Some of the companies that may be on the UN Human Rights Council’s blacklist for their business dealings over the “pre-1967 armistice line” have rejected the organization’s charge that they are violating international human rights laws.
The companies include Ahava Dead Sea Laboratories, Motorola and Bezeq.
“I am certain that we are not breaking any international law,” Ahava CEO Ron Michael told The Jerusalem Post on Thursday.
The head of the well-known cosmetics company that uses Dead Sea minerals spoke in advance of next month’s publication by the council of a database that is presumed will list upward of 150 companies from Israel and abroad.
The United States and Israel are working behind the scenes to sway the United Nations high commissioner for human rights, Zeid Ra’ad Al Hussein, not to publish what they have dubbed the “blacklist.”

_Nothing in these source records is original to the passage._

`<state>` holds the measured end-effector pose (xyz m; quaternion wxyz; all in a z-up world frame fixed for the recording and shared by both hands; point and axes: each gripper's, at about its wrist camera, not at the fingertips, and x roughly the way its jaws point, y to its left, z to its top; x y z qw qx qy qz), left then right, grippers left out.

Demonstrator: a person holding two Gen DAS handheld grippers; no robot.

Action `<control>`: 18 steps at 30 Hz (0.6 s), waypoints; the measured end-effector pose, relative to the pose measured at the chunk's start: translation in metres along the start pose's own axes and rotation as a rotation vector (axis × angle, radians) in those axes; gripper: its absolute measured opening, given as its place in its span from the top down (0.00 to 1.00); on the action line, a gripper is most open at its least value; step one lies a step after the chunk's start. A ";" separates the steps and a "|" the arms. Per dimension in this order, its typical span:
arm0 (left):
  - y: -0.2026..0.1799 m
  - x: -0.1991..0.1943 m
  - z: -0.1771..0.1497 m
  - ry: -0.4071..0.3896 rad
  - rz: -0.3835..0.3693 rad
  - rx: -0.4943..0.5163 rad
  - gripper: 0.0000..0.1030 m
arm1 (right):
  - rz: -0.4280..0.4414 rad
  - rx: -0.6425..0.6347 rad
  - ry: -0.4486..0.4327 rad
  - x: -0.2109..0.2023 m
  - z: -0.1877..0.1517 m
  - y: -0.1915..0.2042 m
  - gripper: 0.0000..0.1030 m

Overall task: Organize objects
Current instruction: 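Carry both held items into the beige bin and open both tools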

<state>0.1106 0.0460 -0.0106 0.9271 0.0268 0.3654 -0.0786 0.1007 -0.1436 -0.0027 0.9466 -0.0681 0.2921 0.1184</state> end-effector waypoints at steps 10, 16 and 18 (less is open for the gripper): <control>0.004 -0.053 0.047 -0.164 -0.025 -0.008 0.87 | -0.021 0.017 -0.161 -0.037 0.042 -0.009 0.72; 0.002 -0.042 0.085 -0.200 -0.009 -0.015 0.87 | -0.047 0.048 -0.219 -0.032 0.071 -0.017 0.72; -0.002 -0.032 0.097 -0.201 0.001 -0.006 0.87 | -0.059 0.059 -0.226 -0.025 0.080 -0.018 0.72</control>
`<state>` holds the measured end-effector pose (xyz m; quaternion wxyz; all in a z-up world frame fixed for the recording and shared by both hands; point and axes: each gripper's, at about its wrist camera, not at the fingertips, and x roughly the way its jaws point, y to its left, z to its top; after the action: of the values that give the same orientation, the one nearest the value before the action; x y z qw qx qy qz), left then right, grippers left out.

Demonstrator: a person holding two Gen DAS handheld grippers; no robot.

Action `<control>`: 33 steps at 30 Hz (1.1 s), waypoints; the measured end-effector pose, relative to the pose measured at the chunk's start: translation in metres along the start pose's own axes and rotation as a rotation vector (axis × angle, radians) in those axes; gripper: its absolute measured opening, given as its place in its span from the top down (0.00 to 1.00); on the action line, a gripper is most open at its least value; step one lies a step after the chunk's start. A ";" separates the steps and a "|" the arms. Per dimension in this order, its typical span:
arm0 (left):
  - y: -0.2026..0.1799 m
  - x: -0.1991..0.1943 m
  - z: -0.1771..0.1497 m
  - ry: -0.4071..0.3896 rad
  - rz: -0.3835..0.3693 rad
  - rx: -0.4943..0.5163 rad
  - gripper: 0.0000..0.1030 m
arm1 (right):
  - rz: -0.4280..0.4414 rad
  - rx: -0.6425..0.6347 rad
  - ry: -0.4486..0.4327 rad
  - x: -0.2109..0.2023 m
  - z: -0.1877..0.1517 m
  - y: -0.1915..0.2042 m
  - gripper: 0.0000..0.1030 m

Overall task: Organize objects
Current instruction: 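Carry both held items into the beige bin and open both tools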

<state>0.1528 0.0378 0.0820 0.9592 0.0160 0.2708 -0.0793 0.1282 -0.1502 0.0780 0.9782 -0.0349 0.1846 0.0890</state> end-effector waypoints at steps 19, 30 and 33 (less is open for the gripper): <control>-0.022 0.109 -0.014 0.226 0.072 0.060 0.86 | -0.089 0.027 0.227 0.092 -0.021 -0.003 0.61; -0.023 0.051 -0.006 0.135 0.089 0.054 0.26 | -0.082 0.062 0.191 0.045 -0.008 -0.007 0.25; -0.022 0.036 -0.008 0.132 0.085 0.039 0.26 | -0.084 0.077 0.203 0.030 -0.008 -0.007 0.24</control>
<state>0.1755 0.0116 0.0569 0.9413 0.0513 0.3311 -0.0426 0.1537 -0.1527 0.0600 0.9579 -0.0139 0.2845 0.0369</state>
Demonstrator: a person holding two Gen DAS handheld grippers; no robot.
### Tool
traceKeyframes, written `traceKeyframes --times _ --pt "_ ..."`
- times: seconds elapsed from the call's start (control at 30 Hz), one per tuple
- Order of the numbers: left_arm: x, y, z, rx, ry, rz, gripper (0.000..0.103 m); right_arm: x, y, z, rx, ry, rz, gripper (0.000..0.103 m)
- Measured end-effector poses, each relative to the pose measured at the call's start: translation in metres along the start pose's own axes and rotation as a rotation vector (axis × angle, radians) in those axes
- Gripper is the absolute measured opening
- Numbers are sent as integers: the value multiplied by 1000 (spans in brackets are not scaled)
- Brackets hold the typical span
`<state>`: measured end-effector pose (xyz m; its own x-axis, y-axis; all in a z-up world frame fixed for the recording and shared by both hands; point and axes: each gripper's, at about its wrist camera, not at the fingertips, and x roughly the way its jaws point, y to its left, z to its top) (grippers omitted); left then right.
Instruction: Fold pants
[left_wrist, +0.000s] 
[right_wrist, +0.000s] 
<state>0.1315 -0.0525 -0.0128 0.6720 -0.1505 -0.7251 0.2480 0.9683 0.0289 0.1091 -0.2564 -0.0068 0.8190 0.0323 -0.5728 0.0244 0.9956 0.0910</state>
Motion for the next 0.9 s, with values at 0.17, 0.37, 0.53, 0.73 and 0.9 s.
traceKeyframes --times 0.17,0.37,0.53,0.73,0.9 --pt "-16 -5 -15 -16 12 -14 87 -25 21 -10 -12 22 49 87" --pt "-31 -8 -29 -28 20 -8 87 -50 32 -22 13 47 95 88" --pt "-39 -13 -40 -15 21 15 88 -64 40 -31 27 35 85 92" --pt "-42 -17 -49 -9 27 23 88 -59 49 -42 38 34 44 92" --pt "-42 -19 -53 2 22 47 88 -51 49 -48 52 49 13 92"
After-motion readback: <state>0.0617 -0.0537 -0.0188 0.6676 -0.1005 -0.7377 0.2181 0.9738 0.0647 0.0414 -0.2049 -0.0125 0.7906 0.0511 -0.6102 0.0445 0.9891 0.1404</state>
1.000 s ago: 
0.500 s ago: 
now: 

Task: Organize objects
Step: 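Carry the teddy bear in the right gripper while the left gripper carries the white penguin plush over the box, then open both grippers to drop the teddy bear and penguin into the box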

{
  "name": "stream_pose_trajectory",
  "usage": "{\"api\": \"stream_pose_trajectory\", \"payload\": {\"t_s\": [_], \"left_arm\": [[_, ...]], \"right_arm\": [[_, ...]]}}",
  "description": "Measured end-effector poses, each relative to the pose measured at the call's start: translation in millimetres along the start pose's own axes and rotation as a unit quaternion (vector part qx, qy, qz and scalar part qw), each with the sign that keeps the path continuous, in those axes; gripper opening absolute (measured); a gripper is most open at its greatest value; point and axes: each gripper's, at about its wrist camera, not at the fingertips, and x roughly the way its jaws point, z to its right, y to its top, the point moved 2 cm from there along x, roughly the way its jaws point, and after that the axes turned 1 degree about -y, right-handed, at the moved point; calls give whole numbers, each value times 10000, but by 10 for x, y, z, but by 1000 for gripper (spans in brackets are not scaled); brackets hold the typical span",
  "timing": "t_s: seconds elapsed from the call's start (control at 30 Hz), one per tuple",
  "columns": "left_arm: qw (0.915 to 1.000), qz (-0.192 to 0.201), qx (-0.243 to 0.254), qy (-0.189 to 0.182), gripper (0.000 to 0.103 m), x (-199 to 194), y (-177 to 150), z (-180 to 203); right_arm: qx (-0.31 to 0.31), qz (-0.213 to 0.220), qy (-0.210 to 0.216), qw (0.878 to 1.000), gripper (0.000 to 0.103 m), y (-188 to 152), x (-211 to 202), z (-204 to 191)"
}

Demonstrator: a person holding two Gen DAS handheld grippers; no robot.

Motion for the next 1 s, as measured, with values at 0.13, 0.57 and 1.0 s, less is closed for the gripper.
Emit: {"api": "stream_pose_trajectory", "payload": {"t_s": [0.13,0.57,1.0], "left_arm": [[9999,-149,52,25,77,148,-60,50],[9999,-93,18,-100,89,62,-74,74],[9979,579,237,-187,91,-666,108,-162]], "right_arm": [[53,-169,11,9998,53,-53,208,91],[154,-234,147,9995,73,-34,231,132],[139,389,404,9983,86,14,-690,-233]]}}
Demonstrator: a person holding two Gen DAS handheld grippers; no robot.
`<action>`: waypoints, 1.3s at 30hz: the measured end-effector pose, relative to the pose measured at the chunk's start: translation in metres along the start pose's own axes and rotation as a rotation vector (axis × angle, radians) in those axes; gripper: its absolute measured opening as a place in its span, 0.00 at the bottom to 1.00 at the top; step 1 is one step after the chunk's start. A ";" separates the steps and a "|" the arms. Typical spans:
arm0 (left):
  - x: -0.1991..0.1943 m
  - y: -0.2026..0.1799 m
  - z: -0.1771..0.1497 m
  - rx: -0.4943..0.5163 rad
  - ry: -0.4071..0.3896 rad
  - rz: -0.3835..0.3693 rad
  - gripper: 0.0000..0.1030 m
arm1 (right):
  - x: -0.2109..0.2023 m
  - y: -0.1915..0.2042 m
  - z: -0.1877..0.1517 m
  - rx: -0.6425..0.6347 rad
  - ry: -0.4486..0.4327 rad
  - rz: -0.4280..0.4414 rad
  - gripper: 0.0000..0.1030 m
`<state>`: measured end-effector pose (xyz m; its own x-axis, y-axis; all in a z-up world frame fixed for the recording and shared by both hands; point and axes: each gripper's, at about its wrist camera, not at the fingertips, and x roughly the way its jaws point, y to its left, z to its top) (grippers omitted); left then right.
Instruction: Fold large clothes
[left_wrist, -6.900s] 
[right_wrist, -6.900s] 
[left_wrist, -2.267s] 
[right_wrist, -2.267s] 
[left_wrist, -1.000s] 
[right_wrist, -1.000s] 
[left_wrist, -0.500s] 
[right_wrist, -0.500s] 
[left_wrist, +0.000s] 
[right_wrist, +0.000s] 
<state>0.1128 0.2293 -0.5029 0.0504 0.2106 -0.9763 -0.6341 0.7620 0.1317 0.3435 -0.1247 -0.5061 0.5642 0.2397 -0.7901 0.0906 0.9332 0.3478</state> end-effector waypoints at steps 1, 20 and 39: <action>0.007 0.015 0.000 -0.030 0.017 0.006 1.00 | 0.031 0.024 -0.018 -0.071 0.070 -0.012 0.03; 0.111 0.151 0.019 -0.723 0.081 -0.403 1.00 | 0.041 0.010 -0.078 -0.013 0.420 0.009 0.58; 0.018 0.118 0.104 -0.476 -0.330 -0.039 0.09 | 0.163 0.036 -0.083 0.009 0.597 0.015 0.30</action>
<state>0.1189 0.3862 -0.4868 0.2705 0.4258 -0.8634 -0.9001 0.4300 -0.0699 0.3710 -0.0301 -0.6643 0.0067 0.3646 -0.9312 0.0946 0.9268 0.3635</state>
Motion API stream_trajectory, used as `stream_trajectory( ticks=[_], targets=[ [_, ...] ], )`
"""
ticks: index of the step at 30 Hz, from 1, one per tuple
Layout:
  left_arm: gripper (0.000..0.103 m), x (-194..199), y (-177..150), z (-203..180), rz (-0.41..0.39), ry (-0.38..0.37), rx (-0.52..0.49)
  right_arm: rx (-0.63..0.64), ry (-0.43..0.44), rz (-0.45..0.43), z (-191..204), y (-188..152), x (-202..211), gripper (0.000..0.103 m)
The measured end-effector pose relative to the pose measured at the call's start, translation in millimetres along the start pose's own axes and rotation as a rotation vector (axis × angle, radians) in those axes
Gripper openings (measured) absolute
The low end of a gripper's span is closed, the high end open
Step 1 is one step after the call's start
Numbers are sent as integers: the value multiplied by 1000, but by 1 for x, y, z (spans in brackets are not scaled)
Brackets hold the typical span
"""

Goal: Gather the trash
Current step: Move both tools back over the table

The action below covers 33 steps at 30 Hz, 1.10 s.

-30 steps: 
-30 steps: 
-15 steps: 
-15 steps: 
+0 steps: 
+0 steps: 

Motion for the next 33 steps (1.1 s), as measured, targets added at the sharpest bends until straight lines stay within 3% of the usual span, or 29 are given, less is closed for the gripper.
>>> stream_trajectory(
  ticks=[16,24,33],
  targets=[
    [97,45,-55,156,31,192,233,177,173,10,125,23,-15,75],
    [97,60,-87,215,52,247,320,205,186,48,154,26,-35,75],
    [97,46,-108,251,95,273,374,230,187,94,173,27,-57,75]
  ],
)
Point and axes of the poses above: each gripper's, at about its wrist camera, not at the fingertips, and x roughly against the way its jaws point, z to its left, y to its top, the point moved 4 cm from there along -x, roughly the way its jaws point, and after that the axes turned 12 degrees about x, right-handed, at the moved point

Zeid, a Hashemite prince and Jordanian diplomat, has sent warning letters to companies likely to appear on the list and has asked for their response. The Human Rights Council holds that such companies could be criminally complicit under international law.
While the proceedings and the contents of the list have not yet been published, names of the companies have been leaked to the media.
Michael noted that many of the companies have already been targeted by the Boycott, Divestment and Sanctions movement, and their business dealings in the West Bank, east Jerusalem and the Golan Heights are well known.